Par ailleurs, la levée de l’anonymat ne changera rien au fait de l’éclatement de la paternité ou de la maternité entre le parent biologique et le parent légal, et les difficultés de construction identitaire en découlant pour l’enfant ainsi conçu.
En ce qui concerne les jeunes conçus de PMA avec donneur réalisées au profit de couples homme/femme, qui ont donc un père légal, comment la perspective de connaître l’identité du donneur pourrait-elle ne pas interférer dans la relation avec ce père légal ? Il est aisé de prévoir pour ces enfants un conflit de loyauté inextricable entre le père qui les élève et le géniteur qu’ils pourront connaitre à leur majorité.

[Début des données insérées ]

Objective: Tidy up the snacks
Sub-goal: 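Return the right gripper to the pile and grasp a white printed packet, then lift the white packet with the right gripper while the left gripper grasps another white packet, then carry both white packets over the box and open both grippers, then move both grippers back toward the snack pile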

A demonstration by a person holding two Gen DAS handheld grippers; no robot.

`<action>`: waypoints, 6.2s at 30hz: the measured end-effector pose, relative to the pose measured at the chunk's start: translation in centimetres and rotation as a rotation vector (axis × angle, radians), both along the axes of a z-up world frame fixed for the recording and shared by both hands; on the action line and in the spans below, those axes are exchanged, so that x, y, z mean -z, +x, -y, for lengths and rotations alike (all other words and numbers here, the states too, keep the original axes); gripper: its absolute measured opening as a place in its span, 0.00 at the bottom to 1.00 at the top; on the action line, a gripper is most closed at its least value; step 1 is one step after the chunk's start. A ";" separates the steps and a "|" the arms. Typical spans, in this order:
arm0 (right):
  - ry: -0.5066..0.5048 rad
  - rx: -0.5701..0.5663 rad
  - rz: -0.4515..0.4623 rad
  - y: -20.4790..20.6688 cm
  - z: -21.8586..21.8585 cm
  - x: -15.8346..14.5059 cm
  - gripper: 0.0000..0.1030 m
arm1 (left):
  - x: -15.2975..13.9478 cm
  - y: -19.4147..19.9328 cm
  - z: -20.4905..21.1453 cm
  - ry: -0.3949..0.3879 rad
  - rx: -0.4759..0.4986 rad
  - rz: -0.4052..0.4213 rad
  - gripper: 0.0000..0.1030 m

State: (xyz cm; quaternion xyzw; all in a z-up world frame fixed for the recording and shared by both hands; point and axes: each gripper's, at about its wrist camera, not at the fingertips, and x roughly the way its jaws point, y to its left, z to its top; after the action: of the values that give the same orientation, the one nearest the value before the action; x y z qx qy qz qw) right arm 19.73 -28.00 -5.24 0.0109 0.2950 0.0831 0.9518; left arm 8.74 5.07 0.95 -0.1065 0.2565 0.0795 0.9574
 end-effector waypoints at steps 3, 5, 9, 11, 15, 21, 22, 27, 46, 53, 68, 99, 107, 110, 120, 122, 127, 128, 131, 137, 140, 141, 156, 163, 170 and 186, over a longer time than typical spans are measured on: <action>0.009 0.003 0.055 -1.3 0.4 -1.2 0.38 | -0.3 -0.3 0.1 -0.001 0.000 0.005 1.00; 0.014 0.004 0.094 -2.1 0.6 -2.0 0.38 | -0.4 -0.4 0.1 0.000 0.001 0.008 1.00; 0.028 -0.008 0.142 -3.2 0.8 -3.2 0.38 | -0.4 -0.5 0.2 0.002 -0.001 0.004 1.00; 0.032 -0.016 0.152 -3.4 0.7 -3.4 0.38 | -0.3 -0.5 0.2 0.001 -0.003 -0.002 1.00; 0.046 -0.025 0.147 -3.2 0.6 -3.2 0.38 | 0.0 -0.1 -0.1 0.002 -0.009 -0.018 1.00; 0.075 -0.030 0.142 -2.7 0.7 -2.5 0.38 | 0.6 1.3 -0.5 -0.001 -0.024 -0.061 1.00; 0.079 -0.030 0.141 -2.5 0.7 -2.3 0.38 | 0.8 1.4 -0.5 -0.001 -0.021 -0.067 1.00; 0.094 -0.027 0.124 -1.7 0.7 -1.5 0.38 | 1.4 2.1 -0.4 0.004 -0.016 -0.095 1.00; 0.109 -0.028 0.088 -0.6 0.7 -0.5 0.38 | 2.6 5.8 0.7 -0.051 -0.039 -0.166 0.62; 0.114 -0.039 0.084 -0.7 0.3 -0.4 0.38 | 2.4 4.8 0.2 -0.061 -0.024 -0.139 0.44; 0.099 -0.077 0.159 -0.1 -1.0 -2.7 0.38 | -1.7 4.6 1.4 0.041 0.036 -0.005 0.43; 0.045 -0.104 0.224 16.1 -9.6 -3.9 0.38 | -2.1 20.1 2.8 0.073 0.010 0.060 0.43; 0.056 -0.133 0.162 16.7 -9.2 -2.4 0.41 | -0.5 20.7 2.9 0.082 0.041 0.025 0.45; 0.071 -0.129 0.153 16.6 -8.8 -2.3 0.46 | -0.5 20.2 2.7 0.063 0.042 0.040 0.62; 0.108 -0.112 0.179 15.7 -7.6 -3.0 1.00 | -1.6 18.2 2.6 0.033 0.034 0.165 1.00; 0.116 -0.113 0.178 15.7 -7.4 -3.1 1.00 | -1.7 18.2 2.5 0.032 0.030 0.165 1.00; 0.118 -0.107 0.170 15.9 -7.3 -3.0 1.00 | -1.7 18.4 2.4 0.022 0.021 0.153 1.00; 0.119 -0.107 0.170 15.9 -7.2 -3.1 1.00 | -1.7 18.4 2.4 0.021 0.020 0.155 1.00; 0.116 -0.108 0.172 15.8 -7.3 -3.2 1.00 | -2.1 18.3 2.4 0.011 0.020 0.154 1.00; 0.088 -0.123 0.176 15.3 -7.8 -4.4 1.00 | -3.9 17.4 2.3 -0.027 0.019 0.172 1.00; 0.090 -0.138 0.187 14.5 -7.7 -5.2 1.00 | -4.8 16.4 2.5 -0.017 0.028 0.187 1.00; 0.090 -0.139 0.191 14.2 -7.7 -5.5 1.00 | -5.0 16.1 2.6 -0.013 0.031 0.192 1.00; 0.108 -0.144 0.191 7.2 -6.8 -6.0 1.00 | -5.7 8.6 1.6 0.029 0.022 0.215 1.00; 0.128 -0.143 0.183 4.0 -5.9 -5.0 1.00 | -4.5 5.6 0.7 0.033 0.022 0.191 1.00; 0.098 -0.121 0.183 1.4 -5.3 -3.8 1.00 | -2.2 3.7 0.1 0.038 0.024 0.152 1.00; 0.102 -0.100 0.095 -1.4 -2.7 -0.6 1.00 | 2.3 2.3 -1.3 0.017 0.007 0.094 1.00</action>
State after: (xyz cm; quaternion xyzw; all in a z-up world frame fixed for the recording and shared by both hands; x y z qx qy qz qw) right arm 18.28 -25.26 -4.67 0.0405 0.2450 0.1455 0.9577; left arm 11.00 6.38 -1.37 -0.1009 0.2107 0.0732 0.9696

En ce qui concerne les enfants conçus au profit de femmes seules – et l’on sait qu’elles sont aujourd’hui majoritaires dans les demandes de PMA – ou de couples de femmes, la connaissance de l’identité du donneur ne réparera pas le fait de ne pas avoir eu de père. L’accès à l’identité du donneur ne remédiera pas à l’interdiction légale de pouvoir faire établir leur filiation paternelle s’ils le souhaitent, et de pouvoir s’inscrire dans leur double généalogie, paternelle et maternelle.
Les personnes issues de donneur qui voudront faire établir leur filiation biologique continueront à se heurter à un refus, alors même que « leur » donneur le souhaiterait également.
En bref, la levée de l’anonymat répondra sans doute à certaines questions et apaisera certaines souffrances, mais elle provoquera bien d’autres difficultés, souffrances et déceptions.